In some parts of Africa, families don't name their children until the threat of measles has passed. The project, Let Every Child Have a Name is being launched in Washington DC today at a Measles and Rubella Initiative Partnership meeting at the National Headquarters of the American Red Cross. The exhibition will include illustrations based on my trip to the Democratic Republic of Congo, where I met families and communities devastated by measles. It can be seen online by visiting the Measles and Rubella Initiative, or by clicking on the image above.
The posters are designed by my friend Sara Gillingham, the multi-talented illustrator and designer, (also the design dynamo behind Ivy and Bean).
None of this would have been possible without the creative, innovative, passionate and untiring Christine McNab, the force behind the Measles and Rubella Initiative.
As I said in my previous post, I've been working on these illustrations most of the Summer and have the dark circles under my eyes and the callouses on my fingers to prove it. I am crossing my callousy fingers and hoping that these posters do their job; that people see them and learn about the story of measles, and even more importantly how simple it is to protect children against the disease, and how we can help save one child with one dollar. Or, you know, three children with three dollars. And how, collectively, we are really in sight of an end to measles worldwide, if we can get it together. The posters will show you how. And you can donate here! Hooray!

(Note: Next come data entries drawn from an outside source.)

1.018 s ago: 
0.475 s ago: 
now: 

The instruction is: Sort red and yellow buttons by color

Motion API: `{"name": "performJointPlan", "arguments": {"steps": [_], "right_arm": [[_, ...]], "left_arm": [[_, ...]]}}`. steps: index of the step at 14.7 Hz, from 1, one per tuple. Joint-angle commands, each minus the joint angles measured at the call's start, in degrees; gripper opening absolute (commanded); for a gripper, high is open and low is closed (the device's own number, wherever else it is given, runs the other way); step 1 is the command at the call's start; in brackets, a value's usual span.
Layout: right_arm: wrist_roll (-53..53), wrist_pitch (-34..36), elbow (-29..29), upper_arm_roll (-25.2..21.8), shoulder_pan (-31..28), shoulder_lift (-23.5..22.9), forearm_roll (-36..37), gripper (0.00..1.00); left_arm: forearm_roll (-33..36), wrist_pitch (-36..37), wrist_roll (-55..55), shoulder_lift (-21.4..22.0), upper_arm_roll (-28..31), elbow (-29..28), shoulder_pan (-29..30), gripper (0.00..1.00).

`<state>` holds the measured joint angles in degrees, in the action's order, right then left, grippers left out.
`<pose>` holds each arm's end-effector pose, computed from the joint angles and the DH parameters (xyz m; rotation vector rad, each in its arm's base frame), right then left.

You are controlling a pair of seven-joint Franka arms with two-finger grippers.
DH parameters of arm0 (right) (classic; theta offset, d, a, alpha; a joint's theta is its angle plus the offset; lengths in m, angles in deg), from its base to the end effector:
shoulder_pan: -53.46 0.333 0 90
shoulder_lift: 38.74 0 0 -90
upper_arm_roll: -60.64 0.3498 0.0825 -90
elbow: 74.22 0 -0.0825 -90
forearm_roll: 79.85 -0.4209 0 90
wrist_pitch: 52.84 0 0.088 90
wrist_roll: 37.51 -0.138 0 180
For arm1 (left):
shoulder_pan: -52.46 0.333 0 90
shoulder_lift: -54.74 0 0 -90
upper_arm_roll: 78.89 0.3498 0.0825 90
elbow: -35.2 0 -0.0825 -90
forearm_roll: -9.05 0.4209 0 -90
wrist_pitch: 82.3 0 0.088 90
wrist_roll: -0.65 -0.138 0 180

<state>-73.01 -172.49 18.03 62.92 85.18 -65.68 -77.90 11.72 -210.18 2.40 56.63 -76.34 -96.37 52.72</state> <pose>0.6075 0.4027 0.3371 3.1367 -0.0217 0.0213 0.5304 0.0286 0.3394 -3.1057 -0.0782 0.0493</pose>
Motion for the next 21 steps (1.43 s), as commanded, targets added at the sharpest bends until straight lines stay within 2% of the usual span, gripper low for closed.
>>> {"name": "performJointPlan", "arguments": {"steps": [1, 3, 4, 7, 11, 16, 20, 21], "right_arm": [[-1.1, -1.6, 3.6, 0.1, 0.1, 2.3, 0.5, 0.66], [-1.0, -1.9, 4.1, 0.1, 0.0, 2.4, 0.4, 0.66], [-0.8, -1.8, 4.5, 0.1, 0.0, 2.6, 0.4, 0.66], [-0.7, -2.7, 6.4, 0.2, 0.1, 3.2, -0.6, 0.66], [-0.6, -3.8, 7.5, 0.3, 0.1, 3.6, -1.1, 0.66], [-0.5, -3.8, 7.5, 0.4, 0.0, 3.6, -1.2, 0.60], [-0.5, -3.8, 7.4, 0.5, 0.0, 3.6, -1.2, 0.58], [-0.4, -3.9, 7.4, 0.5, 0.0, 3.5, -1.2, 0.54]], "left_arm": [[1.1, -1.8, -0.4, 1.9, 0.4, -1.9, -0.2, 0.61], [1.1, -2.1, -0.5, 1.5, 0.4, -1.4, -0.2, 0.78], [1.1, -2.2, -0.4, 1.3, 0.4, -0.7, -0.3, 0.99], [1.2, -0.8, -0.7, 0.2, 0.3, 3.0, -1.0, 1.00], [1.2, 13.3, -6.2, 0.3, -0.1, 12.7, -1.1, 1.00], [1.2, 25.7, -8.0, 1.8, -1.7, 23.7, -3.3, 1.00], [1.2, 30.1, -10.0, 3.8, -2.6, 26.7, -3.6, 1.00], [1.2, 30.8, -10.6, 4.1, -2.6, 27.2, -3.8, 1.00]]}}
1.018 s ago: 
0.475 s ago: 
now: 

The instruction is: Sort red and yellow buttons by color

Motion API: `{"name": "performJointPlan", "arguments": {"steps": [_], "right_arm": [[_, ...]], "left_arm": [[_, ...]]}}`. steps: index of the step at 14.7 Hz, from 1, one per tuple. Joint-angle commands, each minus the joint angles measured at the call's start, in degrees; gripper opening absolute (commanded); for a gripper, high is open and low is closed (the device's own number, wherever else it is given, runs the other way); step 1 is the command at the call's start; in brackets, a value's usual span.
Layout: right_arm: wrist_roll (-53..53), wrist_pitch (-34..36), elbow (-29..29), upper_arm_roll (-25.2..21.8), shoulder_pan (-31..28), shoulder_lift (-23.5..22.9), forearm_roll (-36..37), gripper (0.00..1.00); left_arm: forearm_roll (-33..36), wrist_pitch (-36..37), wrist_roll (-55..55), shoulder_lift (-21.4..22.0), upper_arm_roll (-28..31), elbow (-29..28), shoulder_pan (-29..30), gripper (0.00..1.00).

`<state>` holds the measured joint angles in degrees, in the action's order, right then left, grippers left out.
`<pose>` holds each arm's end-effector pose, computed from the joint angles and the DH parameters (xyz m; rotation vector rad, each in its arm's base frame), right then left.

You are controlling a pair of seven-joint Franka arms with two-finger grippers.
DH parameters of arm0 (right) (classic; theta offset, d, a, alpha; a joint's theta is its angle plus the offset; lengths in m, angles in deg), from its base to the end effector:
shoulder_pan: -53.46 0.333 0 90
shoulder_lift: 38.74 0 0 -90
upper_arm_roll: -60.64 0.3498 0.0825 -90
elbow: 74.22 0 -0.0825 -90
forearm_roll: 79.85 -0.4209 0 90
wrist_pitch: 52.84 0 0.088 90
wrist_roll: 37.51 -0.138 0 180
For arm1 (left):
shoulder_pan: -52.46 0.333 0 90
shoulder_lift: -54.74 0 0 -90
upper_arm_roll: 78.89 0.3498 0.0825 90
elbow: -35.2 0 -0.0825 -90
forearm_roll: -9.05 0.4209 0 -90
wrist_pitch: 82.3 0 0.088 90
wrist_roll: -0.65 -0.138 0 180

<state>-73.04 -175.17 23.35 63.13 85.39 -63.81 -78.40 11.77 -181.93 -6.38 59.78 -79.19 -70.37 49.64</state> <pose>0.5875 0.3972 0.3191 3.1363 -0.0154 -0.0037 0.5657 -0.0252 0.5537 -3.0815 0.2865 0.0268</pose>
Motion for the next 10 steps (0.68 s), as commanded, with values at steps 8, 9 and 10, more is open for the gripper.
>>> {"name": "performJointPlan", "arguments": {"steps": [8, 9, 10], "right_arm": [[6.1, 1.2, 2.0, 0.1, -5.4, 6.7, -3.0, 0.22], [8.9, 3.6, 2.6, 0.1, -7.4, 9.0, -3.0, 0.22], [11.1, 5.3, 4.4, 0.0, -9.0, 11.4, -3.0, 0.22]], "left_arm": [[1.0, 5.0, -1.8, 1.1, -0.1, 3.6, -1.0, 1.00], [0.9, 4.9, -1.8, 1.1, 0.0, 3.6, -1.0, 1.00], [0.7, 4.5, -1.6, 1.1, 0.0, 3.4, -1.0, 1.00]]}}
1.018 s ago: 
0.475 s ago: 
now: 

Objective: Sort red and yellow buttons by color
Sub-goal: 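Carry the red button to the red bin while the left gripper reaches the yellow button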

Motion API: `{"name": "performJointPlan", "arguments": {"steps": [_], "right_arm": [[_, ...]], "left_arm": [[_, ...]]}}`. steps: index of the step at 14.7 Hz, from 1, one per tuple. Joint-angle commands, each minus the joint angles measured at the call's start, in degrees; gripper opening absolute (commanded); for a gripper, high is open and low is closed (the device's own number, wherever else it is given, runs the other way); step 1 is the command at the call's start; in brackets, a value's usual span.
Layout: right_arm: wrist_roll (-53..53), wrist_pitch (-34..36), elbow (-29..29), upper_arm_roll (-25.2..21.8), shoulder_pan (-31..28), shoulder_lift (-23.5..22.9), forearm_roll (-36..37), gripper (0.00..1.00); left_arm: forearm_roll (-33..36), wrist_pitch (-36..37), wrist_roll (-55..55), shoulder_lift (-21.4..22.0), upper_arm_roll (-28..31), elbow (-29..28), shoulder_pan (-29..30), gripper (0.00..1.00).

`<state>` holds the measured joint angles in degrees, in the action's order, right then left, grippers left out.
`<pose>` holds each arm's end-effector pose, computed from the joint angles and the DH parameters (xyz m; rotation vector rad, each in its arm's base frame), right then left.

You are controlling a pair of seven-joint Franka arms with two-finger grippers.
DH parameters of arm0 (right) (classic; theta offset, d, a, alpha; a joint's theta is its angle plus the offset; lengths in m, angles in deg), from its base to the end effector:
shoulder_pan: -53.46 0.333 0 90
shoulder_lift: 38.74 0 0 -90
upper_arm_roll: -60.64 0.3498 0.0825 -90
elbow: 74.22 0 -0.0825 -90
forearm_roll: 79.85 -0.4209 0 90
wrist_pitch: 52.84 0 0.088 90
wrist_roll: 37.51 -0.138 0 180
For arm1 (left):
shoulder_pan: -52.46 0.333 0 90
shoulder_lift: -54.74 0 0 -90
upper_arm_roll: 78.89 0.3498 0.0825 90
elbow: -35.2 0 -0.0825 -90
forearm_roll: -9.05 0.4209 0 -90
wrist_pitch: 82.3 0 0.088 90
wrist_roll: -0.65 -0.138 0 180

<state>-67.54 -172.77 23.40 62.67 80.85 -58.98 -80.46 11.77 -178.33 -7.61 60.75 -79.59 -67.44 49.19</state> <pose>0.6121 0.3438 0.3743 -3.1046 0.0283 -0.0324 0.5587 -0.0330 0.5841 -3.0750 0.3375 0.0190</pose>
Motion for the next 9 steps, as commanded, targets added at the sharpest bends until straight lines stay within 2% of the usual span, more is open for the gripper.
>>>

Tuesday, September 11, 2012

Measles Project

I have been working all Summer on a project for the Measles and Rubella Initiative; a series of illustrations based on my trip to the Democratic Republic of Congo earlier in the year. The illustrations are for posters which will hopefully help the movement to eliminate measles worldwide by 2020. It has been wonderful working on these paintings and rather strange to emerge back in the world... my head has been filled with the Congo for months, with images of mothers and babies waiting in long, snaking lines outside tiny huts where health workers vaccinate one child at a time. Images of long, hollowed out canoes delivering the vaccine up the river to remote villages. Images of children holding up their purple-dyed pinky fingers to show they've been vaccinated and are safe from measles.